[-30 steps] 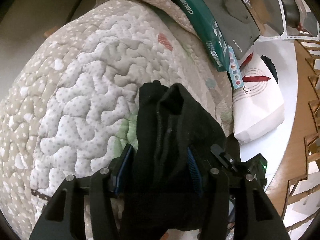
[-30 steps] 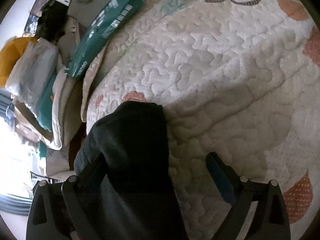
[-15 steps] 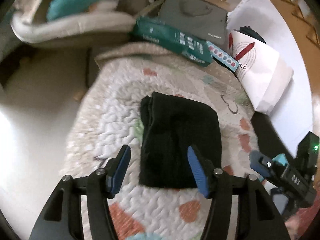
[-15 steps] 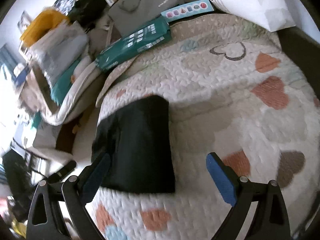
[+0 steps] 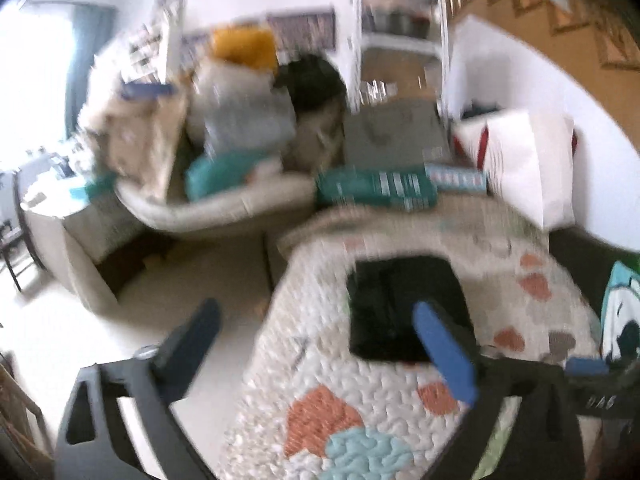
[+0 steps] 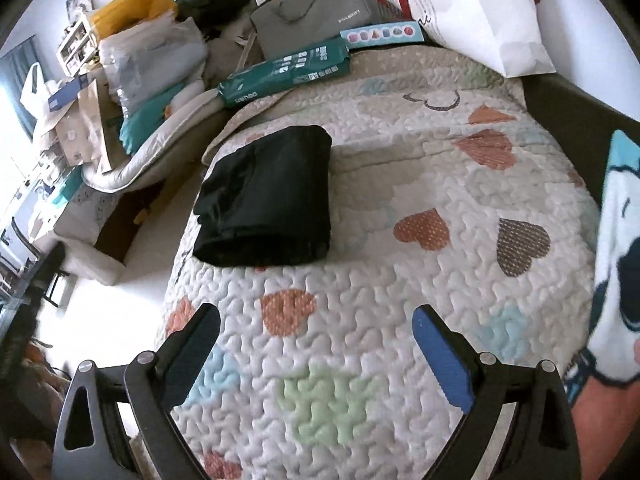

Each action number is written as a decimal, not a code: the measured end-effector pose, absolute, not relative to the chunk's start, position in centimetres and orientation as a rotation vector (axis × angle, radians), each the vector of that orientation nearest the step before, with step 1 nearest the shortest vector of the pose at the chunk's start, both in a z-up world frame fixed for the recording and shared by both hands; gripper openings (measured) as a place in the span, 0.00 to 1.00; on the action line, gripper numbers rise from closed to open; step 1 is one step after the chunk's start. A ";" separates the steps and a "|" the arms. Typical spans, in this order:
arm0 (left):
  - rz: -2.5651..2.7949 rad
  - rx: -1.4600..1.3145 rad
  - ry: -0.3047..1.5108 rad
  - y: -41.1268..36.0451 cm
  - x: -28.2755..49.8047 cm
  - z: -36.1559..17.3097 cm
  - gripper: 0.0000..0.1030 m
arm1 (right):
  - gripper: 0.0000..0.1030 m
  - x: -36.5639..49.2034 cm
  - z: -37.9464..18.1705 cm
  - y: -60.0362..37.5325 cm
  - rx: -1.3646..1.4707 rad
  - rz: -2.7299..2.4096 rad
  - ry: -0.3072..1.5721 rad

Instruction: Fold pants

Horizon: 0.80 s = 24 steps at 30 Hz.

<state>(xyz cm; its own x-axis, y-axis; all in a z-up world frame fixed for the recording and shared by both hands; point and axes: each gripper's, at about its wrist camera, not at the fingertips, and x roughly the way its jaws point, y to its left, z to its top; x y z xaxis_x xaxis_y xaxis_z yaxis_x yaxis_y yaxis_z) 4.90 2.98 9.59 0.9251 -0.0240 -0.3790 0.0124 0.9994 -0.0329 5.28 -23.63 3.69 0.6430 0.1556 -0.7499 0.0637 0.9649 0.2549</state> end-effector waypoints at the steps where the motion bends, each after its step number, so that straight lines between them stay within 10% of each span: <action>1: 0.001 -0.032 0.349 3.1 3.9 10.0 1.00 | 0.96 4.9 3.7 -23.6 0.268 0.054 0.868; 24: -0.108 -0.051 0.611 2.1 5.8 6.7 1.00 | 0.96 5.0 0.7 -21.3 0.221 0.049 0.911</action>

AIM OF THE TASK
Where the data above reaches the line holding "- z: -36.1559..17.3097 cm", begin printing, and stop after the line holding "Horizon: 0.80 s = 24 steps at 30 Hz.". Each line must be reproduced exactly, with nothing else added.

OUTPUT BELOW
  - z: -36.1559..17.3097 cm
  - gripper: 0.0000..0.1030 m
arm1 (right):
  - gripper: 0.0000..0.1030 m
  - x: -36.5639..49.2034 cm
  - z: -37.9464..18.1705 cm
  - y: -60.0362..37.5325 cm
  - rx: -1.3646..1.4707 rad
  - rz: -2.7299..2.4096 rad
  - ry: -0.3072..1.5721 rad

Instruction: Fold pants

Horizon: 0.80 s = 24 steps at 30 Hz.

This concludes the output.